Problem requirements: Up to and including the line containing "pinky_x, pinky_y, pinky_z", retype each line of the listing below exactly, beginning with the first.

Provided data:
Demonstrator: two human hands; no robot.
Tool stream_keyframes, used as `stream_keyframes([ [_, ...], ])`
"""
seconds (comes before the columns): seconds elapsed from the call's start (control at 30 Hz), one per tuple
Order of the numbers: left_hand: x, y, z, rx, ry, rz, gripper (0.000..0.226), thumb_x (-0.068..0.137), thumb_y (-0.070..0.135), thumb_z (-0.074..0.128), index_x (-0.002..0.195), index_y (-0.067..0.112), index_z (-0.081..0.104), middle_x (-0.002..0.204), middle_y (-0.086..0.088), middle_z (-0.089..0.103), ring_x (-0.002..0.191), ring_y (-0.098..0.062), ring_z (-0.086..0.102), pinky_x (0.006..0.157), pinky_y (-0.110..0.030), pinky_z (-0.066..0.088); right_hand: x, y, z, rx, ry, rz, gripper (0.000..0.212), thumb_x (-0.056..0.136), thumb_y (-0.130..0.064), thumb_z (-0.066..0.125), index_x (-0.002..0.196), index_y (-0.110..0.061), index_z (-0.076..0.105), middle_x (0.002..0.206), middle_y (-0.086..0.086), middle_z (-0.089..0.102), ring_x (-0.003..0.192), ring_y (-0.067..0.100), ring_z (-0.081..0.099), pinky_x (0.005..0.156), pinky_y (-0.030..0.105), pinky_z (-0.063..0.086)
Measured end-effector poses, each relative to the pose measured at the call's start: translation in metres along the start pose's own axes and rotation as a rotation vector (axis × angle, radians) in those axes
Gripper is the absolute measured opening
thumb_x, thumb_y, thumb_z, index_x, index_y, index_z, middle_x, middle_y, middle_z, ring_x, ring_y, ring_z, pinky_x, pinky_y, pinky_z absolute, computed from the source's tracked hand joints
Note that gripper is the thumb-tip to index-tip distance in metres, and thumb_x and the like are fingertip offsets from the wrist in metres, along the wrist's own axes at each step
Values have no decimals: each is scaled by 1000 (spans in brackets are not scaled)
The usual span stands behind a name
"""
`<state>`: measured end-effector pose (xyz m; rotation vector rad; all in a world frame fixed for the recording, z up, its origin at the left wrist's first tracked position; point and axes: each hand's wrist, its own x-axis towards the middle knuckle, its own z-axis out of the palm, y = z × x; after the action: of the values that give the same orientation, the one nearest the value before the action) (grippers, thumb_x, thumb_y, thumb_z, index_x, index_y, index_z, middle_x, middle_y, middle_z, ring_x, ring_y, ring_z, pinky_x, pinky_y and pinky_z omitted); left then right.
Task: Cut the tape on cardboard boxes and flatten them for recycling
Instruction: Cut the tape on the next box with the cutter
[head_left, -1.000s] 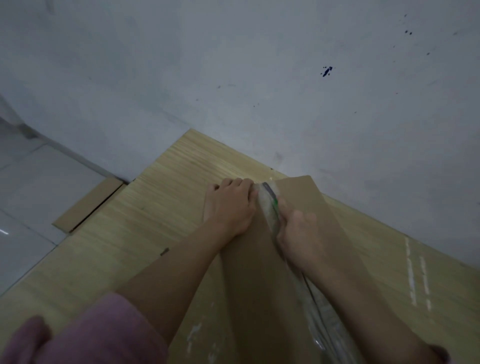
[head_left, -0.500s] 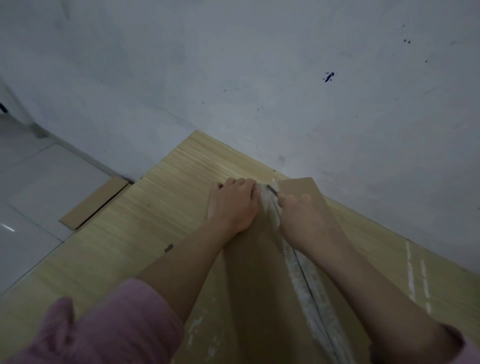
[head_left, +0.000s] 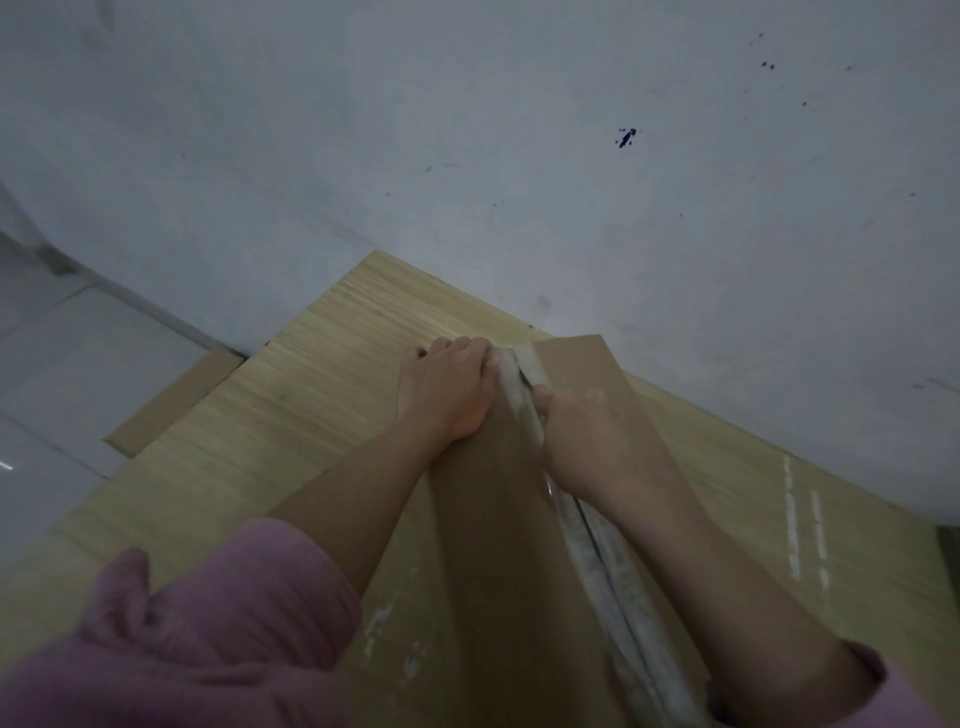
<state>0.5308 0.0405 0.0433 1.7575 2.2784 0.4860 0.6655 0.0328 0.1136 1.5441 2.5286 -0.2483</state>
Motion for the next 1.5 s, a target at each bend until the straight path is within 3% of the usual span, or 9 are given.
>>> stream_keyframes([
  [0.13,-1,0,0,-3,21,4,38,101,37,25,126,22,50,130,1,55,121,-21,45,97,-41,26,-12,3,5,17,-1,26,37,94,-8,31,127,-16,44,103,13,47,105,34,50,72,34,32],
  [0.27,0,0,1,-14,33,6,38,101,36,26,125,21,51,127,0,56,119,-22,46,96,-40,26,-22,8,18,43,-43,80,35,95,-10,30,127,-15,44,112,16,49,107,36,48,83,38,40],
  [0.37,1,-1,2,-1,54,20,37,101,35,27,123,21,52,125,-2,58,116,-23,48,94,-40,27,-44,15,22,11,-61,58,30,97,-19,34,125,-21,44,109,13,52,101,33,49,77,35,40],
  [0.63,1,-2,0,-39,116,28,42,97,36,37,132,15,47,130,-10,54,123,-27,43,100,-42,26,-138,29,20,-33,-124,104,46,101,-23,25,145,-35,22,113,7,54,107,27,53,79,33,40],
  [0.73,-25,12,-9,-144,302,277,53,83,35,45,126,5,54,122,-16,58,115,-34,51,97,-39,31,-153,39,34,-14,-179,172,54,100,-23,25,148,-42,8,118,9,52,112,27,49,88,33,40],
  [0.87,-97,38,8,-89,104,726,42,79,34,46,107,8,64,110,-14,62,103,-30,58,90,-33,39,-154,44,54,88,-103,204,50,101,-29,28,147,-42,14,119,11,53,112,31,48,90,37,41],
  [1.07,-162,49,28,-32,-35,539,72,81,59,30,134,12,47,144,-4,44,136,-19,36,112,-35,16,-158,40,60,8,-15,167,44,101,-34,29,144,-33,24,119,11,54,111,33,50,89,40,42],
  [1.2,-165,49,25,-132,-14,390,77,76,61,38,124,4,52,129,-13,52,115,-31,52,99,-37,39,-171,36,49,-12,58,117,40,103,-28,28,142,-27,28,123,10,54,111,29,55,83,36,45],
  [1.5,-159,54,26,119,-49,418,88,74,69,7,145,24,31,146,-5,32,132,-24,28,115,-39,11,-208,40,52,-21,89,152,31,101,-23,28,129,-25,43,116,4,58,107,24,58,78,33,47],
])
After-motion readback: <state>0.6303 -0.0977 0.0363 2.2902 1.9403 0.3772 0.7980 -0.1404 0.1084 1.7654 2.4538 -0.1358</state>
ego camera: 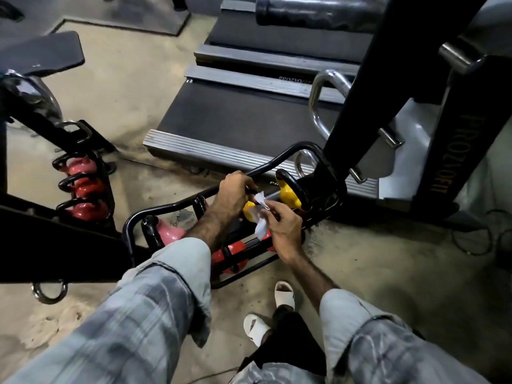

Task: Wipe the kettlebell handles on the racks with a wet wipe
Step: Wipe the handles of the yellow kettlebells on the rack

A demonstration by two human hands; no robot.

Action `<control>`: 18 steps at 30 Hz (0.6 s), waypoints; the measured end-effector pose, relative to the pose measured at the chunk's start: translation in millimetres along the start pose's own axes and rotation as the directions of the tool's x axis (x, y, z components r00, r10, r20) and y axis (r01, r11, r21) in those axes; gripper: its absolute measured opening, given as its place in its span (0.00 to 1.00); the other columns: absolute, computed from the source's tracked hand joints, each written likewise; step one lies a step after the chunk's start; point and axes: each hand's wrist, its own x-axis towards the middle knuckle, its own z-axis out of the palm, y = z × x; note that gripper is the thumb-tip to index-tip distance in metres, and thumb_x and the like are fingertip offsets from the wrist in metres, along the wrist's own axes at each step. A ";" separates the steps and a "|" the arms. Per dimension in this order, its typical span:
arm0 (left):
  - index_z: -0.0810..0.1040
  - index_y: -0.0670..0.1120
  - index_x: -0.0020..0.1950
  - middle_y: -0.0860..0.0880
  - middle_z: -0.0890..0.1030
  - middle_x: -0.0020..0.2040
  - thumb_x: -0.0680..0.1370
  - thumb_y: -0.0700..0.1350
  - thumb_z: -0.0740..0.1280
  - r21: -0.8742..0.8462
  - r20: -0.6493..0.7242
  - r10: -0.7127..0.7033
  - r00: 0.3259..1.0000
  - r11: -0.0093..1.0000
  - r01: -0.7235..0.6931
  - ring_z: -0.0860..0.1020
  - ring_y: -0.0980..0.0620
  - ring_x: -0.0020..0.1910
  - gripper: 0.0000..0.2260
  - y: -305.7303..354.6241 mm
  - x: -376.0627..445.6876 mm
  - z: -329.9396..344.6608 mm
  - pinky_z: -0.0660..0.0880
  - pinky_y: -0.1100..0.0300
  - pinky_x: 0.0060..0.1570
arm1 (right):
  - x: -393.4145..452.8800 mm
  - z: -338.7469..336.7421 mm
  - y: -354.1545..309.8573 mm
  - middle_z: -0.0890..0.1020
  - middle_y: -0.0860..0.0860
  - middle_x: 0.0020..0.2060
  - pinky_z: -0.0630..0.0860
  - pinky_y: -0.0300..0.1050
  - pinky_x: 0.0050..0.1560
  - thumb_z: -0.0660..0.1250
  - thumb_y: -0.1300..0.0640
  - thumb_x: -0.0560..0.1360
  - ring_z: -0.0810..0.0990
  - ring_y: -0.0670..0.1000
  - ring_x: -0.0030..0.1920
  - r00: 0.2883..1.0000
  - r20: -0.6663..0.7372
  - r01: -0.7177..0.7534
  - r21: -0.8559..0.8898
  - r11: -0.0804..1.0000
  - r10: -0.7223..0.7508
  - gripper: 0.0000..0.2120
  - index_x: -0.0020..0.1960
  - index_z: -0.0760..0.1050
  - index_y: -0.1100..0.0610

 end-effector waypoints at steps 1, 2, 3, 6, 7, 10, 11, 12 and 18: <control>0.85 0.46 0.46 0.47 0.80 0.48 0.67 0.39 0.75 0.012 -0.004 0.008 1.000 1.000 -0.008 0.80 0.49 0.44 0.09 0.7 -0.8 -0.2 0.70 0.63 0.40 | 2.2 0.5 -2.9 0.84 0.50 0.51 0.78 0.36 0.52 0.70 0.59 0.76 0.82 0.43 0.50 1.000 -0.001 -0.011 0.023 1.000 0.011 0.11 0.57 0.81 0.59; 0.85 0.47 0.46 0.48 0.80 0.48 0.67 0.40 0.75 0.013 -0.013 0.017 1.000 1.000 -0.016 0.80 0.50 0.44 0.09 1.1 -1.1 -0.5 0.69 0.64 0.40 | 3.4 0.9 -2.9 0.85 0.49 0.50 0.78 0.35 0.51 0.69 0.57 0.76 0.81 0.39 0.48 0.999 -0.006 -0.042 0.050 0.998 0.042 0.11 0.57 0.82 0.58; 0.85 0.47 0.46 0.48 0.80 0.48 0.67 0.40 0.75 0.011 -0.020 0.021 1.000 1.000 -0.021 0.80 0.50 0.44 0.09 2.1 -1.3 -0.4 0.68 0.65 0.39 | 3.3 0.4 -2.0 0.85 0.47 0.49 0.77 0.32 0.49 0.69 0.55 0.77 0.81 0.36 0.46 0.996 -0.011 -0.082 0.086 0.993 0.083 0.11 0.57 0.82 0.56; 0.85 0.47 0.46 0.48 0.80 0.49 0.67 0.39 0.74 0.018 -0.014 0.019 1.000 1.000 -0.018 0.79 0.53 0.42 0.09 3.4 -1.8 -0.3 0.68 0.67 0.40 | -8.2 -1.3 11.4 0.85 0.44 0.49 0.79 0.36 0.49 0.69 0.48 0.75 0.81 0.37 0.47 0.982 -0.029 -0.180 0.104 0.978 0.184 0.13 0.57 0.82 0.51; 0.84 0.47 0.46 0.49 0.80 0.49 0.68 0.39 0.74 0.015 -0.010 0.012 1.000 1.000 -0.011 0.78 0.56 0.40 0.09 3.4 -2.0 -0.1 0.67 0.68 0.40 | -13.0 -1.4 17.4 0.85 0.44 0.49 0.80 0.39 0.50 0.69 0.47 0.75 0.82 0.39 0.49 0.978 -0.025 -0.202 0.103 0.974 0.206 0.13 0.57 0.82 0.50; 0.84 0.46 0.46 0.50 0.80 0.49 0.68 0.38 0.74 0.019 -0.014 0.015 1.000 1.000 -0.015 0.76 0.58 0.38 0.09 2.9 -3.4 0.4 0.66 0.69 0.39 | -17.2 -2.1 21.7 0.85 0.45 0.49 0.80 0.39 0.49 0.71 0.49 0.74 0.83 0.41 0.50 0.975 -0.026 -0.217 0.126 0.968 0.222 0.13 0.57 0.82 0.50; 0.84 0.46 0.46 0.49 0.80 0.49 0.68 0.38 0.74 0.020 -0.017 0.020 1.000 1.000 -0.019 0.78 0.57 0.39 0.09 2.3 -3.5 0.5 0.67 0.68 0.40 | -14.0 -1.8 17.7 0.85 0.44 0.48 0.79 0.37 0.48 0.71 0.49 0.75 0.83 0.40 0.49 0.975 -0.028 -0.214 0.120 0.969 0.219 0.13 0.57 0.82 0.50; 0.84 0.46 0.46 0.49 0.80 0.48 0.68 0.38 0.74 0.017 -0.025 0.025 0.999 1.000 -0.025 0.79 0.55 0.40 0.09 1.9 -3.3 0.7 0.68 0.67 0.40 | -9.3 -1.0 13.3 0.85 0.44 0.47 0.78 0.34 0.46 0.70 0.49 0.75 0.82 0.38 0.47 0.978 -0.021 -0.205 0.122 0.971 0.209 0.12 0.57 0.82 0.51; 0.84 0.47 0.47 0.48 0.80 0.49 0.68 0.42 0.74 0.043 -0.045 0.032 0.998 0.999 -0.030 0.80 0.48 0.46 0.08 -0.9 -1.7 1.0 0.69 0.64 0.40 | 18.6 6.1 -6.8 0.85 0.49 0.45 0.76 0.27 0.42 0.70 0.54 0.76 0.80 0.37 0.41 0.985 0.014 -0.169 0.151 0.974 0.169 0.12 0.56 0.83 0.59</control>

Answer section:
Demonstrator: two human hands; no robot.
Tool stream_keyframes, used as `stream_keyframes([ [_, ...], ])`
"""
seconds (comes before the columns): seconds elapsed from the call's start (control at 30 Hz), one per tuple
Order of the numbers: left_hand: x, y, z, rx, ry, rz, gripper (0.000..0.226), thumb_x (-0.068..0.137), thumb_y (-0.070..0.135), thumb_z (-0.074..0.128), index_x (-0.002..0.195), index_y (-0.067..0.112), index_z (-0.081..0.104), middle_x (-0.002..0.204), middle_y (-0.086..0.088), middle_z (-0.089..0.103), ring_x (-0.002..0.191), ring_y (-0.098..0.062), ring_z (-0.086..0.102), pinky_x (0.006..0.157), pinky_y (-0.110..0.030), pinky_z (-0.066..0.088); right_hand: x, y, z, rx, ry, rz, gripper (0.000..0.212), thumb_x (-0.056..0.136), thumb_y (-0.130..0.064), thumb_z (-0.066..0.125), index_x (-0.002..0.196), index_y (-0.110..0.061), index_z (-0.076..0.105), middle_x (0.002..0.206), middle_y (-0.086..0.086), middle_z (-0.089..0.102), ring_x (-0.003..0.192), ring_y (-0.067..0.100), ring_z (-0.081..0.099), pinky_x (0.005..0.156), pinky_y (-0.030..0.105), pinky_z (-0.063..0.086)
Measured end-effector poses, each relative to the pose measured at the call's start: translation in metres along the start pose's own axes and rotation as a rotation vector (axis × angle, radians) in those axes
Gripper is the absolute measured opening
thumb_x, thumb_y, thumb_z, index_x, index_y, index_z, middle_x, middle_y, middle_z, ring_x, ring_y, ring_z, pinky_x, pinky_y, pinky_z absolute, computed from the source's tracked hand joints

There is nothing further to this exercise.